The next part of the report reports coverage statistics including GC content of the reference sequence. Note that coverage is reported on two levels: including and excluding zero coverage regions. In some cases, you do not expect the whole reference to be covered, and only the coverage levels of the covered parts of the reference sequence are interesting. On the other hand, if you have sequenced the full genome that you use as reference, the overall coverage is probably the most relevant number (i.e. including zero coverage regions).
A position on the reference is counted as "covered" when at least one read is aligned to it. Note that unaligned ends (faded nucleotides at the ends) that are produced when mapping using local alignment do not contribute to the coverage. In the example shown in figure 25.7, there is a region of zero coverage in the middle and one time coverage on each side. Note that the gaps to the very right are within the same read which means that these two positions on the reference sequence are still counted as "covered".
Figure 25.7: A region of zero coverage in the middle and one time coverage on each side. Note that the gaps to the very right are within the same read which means that these two positions on the reference sequence are still counted as "covered".
The identity section is followed by some statistics on the zero-coverage regions; the number, minimum and maximum length, mean length, standard deviation, total length and a list of the regions. If there are too many regions, they will not all be listed in the report (if there are more than 20, only the first 10 are reported).
Next follow two bar plots showing the distribution of coverage with coverage level on the x-axis and number of positions with that coverage on the y-axis. An example is shown in figure 25.10.
Figure 25.8: Distribution of coverage - to the left for all the coverage levels, and to the right for coverage levels within 3 standard deviations from the mean.
The graph to the left shows all the coverage levels, whereas the graph to the right shows coverage levels within 3 standard deviations from the mean. The reason for this is that for complex genomes, you will often have a few regions with extremely high coverage which will affect the resolution of the graph, making it impossible to see the coverage distribution for the majority of the references. These coverage outliers are excluded when only showing coverage within 3 standard deviations from the mean. Note that zero-coverage regions are not shown in the graph but reported in text below (this information is also in the zero-coverage section). Below the second coverage graph there are some statistics on the data that is outside the 3 standard deviations.
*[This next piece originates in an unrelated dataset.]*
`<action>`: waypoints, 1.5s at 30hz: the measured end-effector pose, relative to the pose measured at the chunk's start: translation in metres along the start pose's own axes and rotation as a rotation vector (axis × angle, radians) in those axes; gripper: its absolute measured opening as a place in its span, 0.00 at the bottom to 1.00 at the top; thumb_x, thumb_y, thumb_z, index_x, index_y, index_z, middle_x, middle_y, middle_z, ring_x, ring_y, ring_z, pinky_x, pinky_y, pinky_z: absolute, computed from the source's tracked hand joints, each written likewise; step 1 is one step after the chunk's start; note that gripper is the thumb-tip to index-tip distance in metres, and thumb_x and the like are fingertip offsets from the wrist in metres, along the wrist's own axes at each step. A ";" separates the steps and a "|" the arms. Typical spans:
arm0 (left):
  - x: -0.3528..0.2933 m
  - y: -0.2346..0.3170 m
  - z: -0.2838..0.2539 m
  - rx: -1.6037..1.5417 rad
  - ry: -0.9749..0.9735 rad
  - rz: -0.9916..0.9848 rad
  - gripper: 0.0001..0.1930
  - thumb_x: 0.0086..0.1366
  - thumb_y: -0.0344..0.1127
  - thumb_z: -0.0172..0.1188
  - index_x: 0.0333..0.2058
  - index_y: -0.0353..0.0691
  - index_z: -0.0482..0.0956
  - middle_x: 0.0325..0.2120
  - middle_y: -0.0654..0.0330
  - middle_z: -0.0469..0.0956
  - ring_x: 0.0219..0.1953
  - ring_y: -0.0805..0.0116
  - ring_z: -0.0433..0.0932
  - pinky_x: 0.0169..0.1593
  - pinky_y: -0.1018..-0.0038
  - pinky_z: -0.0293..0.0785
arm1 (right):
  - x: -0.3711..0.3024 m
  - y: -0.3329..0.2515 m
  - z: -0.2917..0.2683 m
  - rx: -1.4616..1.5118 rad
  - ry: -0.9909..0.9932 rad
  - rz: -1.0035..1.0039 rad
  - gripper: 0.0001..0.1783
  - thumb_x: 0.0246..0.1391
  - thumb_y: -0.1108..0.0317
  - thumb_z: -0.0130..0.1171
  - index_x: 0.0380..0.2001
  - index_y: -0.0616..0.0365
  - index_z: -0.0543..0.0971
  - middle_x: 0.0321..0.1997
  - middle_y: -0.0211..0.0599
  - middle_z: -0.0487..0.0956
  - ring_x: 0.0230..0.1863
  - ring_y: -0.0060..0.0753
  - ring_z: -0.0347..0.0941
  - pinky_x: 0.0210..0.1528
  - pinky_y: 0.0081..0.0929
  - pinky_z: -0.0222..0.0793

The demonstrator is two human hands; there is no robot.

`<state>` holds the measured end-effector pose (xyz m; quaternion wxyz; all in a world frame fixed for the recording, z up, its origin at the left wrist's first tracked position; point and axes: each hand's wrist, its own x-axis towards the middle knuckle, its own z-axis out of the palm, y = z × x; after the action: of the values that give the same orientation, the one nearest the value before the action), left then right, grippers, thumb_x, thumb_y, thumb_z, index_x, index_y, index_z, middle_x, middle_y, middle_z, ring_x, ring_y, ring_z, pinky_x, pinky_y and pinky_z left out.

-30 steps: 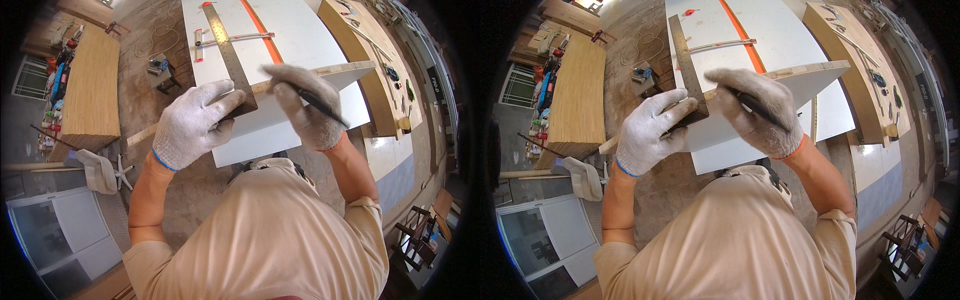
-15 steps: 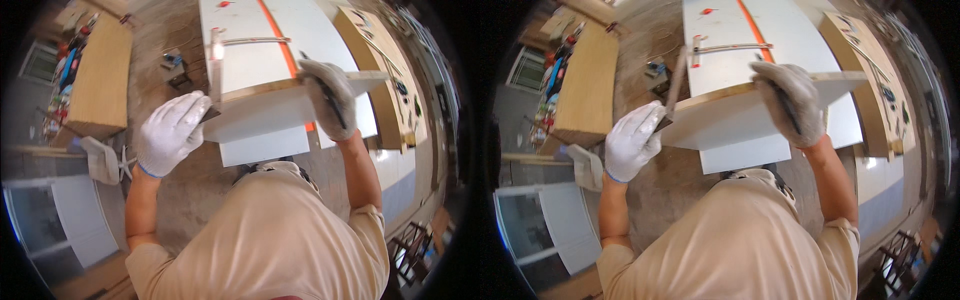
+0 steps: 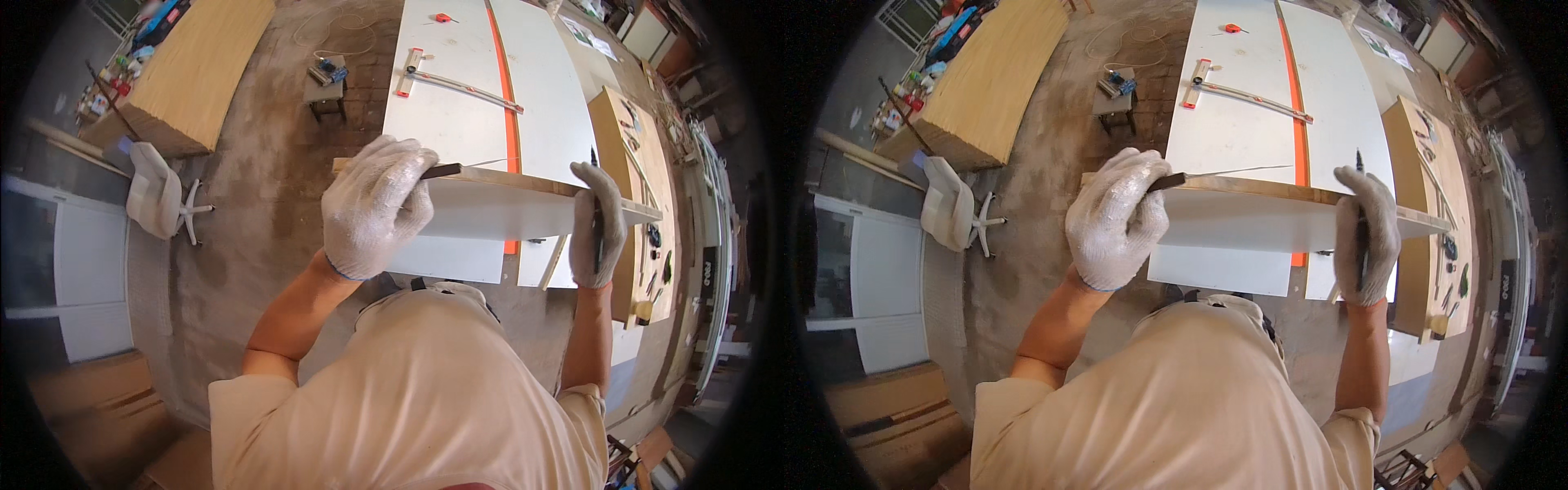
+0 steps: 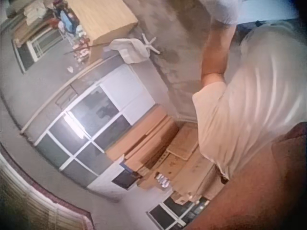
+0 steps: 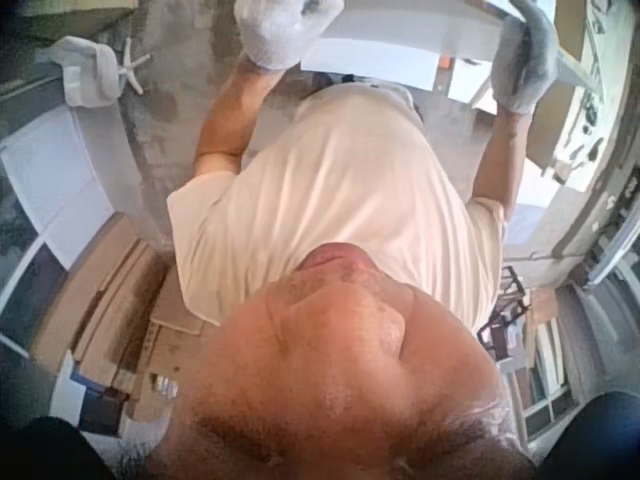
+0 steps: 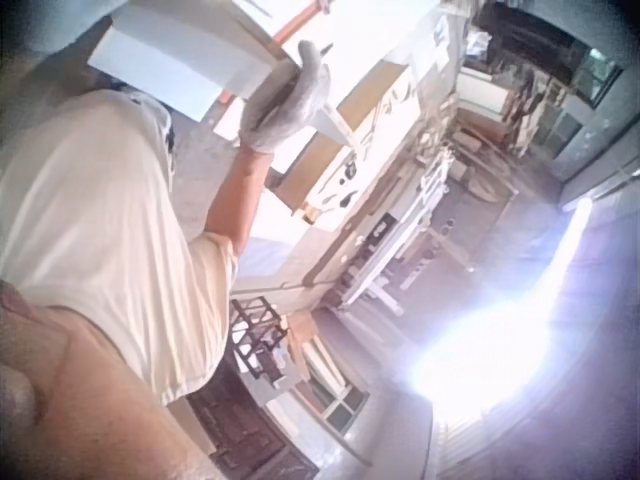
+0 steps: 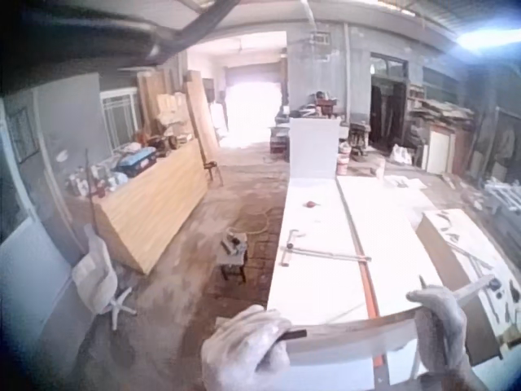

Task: The person uses a square ruler and a pen to mark a line on a white cabinet panel. Then they use a hole saw drill bit to drill a hole at the marked location.

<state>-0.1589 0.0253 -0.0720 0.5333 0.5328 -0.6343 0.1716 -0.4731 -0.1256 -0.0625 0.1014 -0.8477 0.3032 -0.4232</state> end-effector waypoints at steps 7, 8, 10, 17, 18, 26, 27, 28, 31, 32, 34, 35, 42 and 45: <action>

One of the biases seen in sequencing data concerns GC content. Often there is a correlation between GC content and coverage. In order to investigate this correlation, the report includes a graph plotting coverage against GC content (see figure 25.9). Note that you can see the GC content for each reference sequence in the table above.
Figure 25.9: The plot displays, for each GC content level (0-100 %), the mean read coverage of 100bp reference segments with that GC content.
The plot displays, for each GC content level (0-100 %), the mean read coverage of 100bp reference segments with that GC content.
At the end follows statistics about the reads which are the same for both reference and de novo assembly (see Read statistics).